On Hugo Voting Slates and Clustering – Uncertain Principles Archive

This Hugo nomination scandal continues to rage on, and much of what’s going on is just a giant sucking vortex of stupid. Standing out from this, though, is the guest post by Bruce Schneier at Making Light, which cuts through the bullshit to get to what’s really important, namely using this as an excuse to do some math.

One of the many terrible ideas being floated is to use some analysis of the clustering of ballots to identify “slate voters,” and having done that… something. Target their address with orbital lasers, maybe, or just sternly “Tsk tsk” in their general direction. This depends, obviously, on having clearly identifiable “slate voters” who stand out from the norm. Which clearly depends on how much clustering you would normally expect.

Without access to the original ballots, of course, you can’t perfectly answer this, but you can use the publicly accessible data to put some limits on this. You can’t say whether there was significant clustering of ballots in the real set of nominations, but you can say something about the maximum and minimum possible influence of “slates” which are defined for this purpose as individual ballots that have some degree of overlap with each other.
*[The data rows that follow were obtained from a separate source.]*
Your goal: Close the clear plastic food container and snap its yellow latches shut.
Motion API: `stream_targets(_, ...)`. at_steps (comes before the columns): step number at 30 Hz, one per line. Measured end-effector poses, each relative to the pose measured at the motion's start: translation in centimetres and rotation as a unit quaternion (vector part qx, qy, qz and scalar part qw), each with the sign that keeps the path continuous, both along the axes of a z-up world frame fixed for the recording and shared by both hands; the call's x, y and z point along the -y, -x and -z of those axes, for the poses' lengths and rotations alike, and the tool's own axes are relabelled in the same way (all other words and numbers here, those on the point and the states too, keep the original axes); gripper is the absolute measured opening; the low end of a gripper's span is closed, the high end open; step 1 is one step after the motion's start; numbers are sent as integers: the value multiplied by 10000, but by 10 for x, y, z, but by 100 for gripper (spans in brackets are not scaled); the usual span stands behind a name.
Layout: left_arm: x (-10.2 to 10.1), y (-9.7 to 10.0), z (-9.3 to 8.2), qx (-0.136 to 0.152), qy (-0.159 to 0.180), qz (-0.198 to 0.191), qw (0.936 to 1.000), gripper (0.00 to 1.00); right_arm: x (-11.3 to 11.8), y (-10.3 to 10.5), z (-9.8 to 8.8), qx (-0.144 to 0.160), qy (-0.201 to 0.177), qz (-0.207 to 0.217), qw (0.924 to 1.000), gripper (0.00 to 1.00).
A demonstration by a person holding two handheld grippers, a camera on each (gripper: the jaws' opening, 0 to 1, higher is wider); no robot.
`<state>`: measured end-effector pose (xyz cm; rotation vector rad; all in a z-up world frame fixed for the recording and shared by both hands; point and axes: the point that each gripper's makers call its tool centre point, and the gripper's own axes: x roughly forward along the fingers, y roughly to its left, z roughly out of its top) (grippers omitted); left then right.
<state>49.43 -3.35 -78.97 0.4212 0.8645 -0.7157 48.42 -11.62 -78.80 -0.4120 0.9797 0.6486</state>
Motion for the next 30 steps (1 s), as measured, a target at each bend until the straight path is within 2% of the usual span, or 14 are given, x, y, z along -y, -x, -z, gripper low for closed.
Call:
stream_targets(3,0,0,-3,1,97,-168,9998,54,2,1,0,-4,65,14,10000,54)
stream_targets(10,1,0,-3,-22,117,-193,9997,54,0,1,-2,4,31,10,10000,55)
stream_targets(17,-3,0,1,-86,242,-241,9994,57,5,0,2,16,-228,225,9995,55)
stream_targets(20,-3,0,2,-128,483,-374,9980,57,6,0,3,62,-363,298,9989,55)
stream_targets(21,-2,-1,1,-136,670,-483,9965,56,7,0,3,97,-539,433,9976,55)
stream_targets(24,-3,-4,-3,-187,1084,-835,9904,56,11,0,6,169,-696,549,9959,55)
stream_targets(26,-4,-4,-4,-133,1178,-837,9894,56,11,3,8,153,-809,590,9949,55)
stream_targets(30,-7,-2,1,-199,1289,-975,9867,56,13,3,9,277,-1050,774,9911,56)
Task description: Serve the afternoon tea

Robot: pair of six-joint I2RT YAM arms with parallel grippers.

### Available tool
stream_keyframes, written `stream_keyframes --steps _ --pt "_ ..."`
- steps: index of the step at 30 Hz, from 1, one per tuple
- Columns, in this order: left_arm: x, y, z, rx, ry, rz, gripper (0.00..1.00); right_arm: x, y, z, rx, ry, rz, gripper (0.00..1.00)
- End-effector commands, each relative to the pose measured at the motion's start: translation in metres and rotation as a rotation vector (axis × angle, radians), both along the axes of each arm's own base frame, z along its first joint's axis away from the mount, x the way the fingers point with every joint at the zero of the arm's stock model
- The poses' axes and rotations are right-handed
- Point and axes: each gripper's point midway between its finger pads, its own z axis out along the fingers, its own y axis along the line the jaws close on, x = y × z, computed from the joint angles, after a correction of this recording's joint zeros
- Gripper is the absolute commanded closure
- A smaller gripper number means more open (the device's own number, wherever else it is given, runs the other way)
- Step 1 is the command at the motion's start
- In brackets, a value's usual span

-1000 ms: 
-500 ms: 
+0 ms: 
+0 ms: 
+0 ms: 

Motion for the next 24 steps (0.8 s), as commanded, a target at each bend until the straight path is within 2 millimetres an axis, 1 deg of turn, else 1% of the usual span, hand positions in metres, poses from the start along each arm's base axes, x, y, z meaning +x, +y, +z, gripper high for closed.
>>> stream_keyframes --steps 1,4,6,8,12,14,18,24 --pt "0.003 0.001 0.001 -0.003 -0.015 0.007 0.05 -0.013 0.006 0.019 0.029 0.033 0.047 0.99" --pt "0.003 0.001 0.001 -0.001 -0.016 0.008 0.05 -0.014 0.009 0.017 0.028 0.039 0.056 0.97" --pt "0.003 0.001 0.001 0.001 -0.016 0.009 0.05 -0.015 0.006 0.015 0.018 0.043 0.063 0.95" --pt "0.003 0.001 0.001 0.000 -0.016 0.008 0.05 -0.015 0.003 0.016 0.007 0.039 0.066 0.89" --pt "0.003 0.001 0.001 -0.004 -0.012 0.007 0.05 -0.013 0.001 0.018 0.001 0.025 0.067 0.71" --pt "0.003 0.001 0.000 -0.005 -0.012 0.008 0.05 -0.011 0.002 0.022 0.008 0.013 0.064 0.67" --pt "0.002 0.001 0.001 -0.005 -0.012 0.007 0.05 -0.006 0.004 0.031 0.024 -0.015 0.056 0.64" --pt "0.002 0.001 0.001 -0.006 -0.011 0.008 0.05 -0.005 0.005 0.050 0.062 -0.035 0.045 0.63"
How to do this? Well, the data files on the Hugo site give the total number of nominating ballots for each category, and the number of votes for each of the top N works in that category. So, for example, in 2009, there were 633 nominating ballots, and the top vote-getters were:

Little Brother, 120
Anathem, 93
Graveyard Book 82
Saturn’s Children 74
Zoe’s Tale 54

So, what can we do with this? Well, first of all, we can say that the minimum number of “slate” voters is zero– the votes for the eventual finalists come to just 423, well under the total of 633. So these results might’ve come from a set of ballots where no individual voter nominated more than one of the eventual finalists.

What’s the maximum influence of slate voting, then? Well, clearly, you can’t have more five-member slates than the vote total for the last of the finalists, so a maximum of 54. We could round out the rest of the finalists by adding partial “slates,” say, due to imperfect coordination of votes. That would give you a bloc of 20 people who voted for 4/5 finalists, then 8 with 3/5, 11 with 2/5, and 27 who only voted for Little Brother. So we can say that, in 2009, “slate voting” could involve at most 54/633 ballots, or about 8.5% of the nominators.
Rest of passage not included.